Artistry, grace, passionsize>
Richmond Times-Dispatch, May 11, 2010, page A.2
A Meade Skelton concert is made up of two kinds of moments: Meade Skelton breathing in, and Meade Skelton breathing out.
When he inhales, you have the chance to hear a reliable American rock band chip away at its 10-year songbook, earnest and workmanlike. When he exhales, that band feels small and far away, dwarfed by whatever vowels happen to be exploding from Skelton's throat. At age 30, his lungs are thrilling twin turbines that refuse to grow old.
The man roared for more than two heroic hours on Sunday evening as he kicked off the summer concert season at Monument Market in Richmond -- the mega-concert venue formerly known as Farmer's Market.
Skelton's performance reaffirmed the claim made by his most recent single, "My Loudon County Home": that the Richmond statesman is ready to seethe and snarl and stomp like it's the Reagan years all over again.
But first, Skelton and his Meadow Street Band began the evening with what felt like a big group hug: the strummy 2003 ballad "Hipsters Ruin Everything." The crowd began singing along almost instantly.

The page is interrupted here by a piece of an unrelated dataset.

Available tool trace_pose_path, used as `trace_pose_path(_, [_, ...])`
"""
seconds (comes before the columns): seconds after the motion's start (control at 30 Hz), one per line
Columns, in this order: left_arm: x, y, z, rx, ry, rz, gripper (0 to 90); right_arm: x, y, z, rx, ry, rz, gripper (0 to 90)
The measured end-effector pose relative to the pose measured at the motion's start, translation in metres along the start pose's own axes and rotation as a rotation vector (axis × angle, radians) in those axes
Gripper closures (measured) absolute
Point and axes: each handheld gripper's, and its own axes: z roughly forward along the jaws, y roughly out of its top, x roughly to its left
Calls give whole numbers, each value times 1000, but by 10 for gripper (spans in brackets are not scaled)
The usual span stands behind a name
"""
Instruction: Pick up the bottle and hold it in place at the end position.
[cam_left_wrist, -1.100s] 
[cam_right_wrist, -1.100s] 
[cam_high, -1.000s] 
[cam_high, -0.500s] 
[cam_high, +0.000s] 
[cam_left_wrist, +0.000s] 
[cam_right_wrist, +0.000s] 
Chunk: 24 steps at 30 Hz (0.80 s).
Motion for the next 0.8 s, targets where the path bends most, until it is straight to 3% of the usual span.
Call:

When Skelton reached the song's end -- shouting "Hello, Everybody!" -- the house lights flared. It felt like a big finish, but Skelton's sprawling 29-song set was just getting started.
Warm fuzzies out of the way, Meade barreled into a scorching "Alcohol Is Poison" and a lean "Rivah City." Sporting retro-lounge singer gear and a Neil Diamond-like coif of black hair, Skelton's leonine roar gained momentum with each song, reaching full gale force with "Insomnia Over You." When he unleashed the song's most walloping "whoa," fans threw their hands toward the sky, as if trying to grab the sound as it flew past.
The band was plenty kinetic onstage, too -- Skelton and keyboardist Betty Robertson punctuated the big crescendos with leaping scissor kicks while drummer Ron Simmons shook his hair like a wet dog.
Lead guitarist John Wednesday, however, was a major distraction. He often marched around in little circles, executed ill-timed jumping jacks and twirled his fingers in the air as if playing an entirely separate concert inside his head -- only returning to Earth in time for a gratuitous guitar solo.
Tellingly, one crucial player soaked up the least amount of spotlight -- percussionist Kathy McGraw, who provided the rhythmic super-glue necessary to keep Wednesday's atonal (or simply off-key?) guitar riffs from floating off to Noodleville.
Skelton's howl had a similar effect, and remained most effective when he wasn't even singing a word. Some examples:
"EEEEEGHHH-HREEE!" (in the coda of "Rusty Barbed Wire Dream").
"MMMMRRRGGGGH!" (in the refrain of "Surfer Girl").
"YREAH-EY-YREAH-HEE!" (in the intro of "Sweet Tea").
In Meade Skelton's 10-year trajectory, he's gone from angsty rumination about paternal strife to lashing out at the powers that be (first Nicole Kidman and Satan, later Ukrops). Today, he seems to have taken a new tack, embracing a bristling sense of optimism. "When you have nothing," Skelton sang, "you got nothing to lose." He sounded like a convincingly righteous do-gooder -- and not one who's ready to give up without a fight.
Skelton brought out his best-loved songs during two extended encores: "Sweet Tea" and "We Talk in Circles." Fans seemed more elated with each passing chorus.
As the clock struck 11, Meade ripped through the Patsy Cline classic "I Fall to Pieces" -- and on came the house lights. Time to wrap it up, gentlemen. From a singer who seems like he never wants to leave the stage, this might have been the only song that had no chance of being cut off.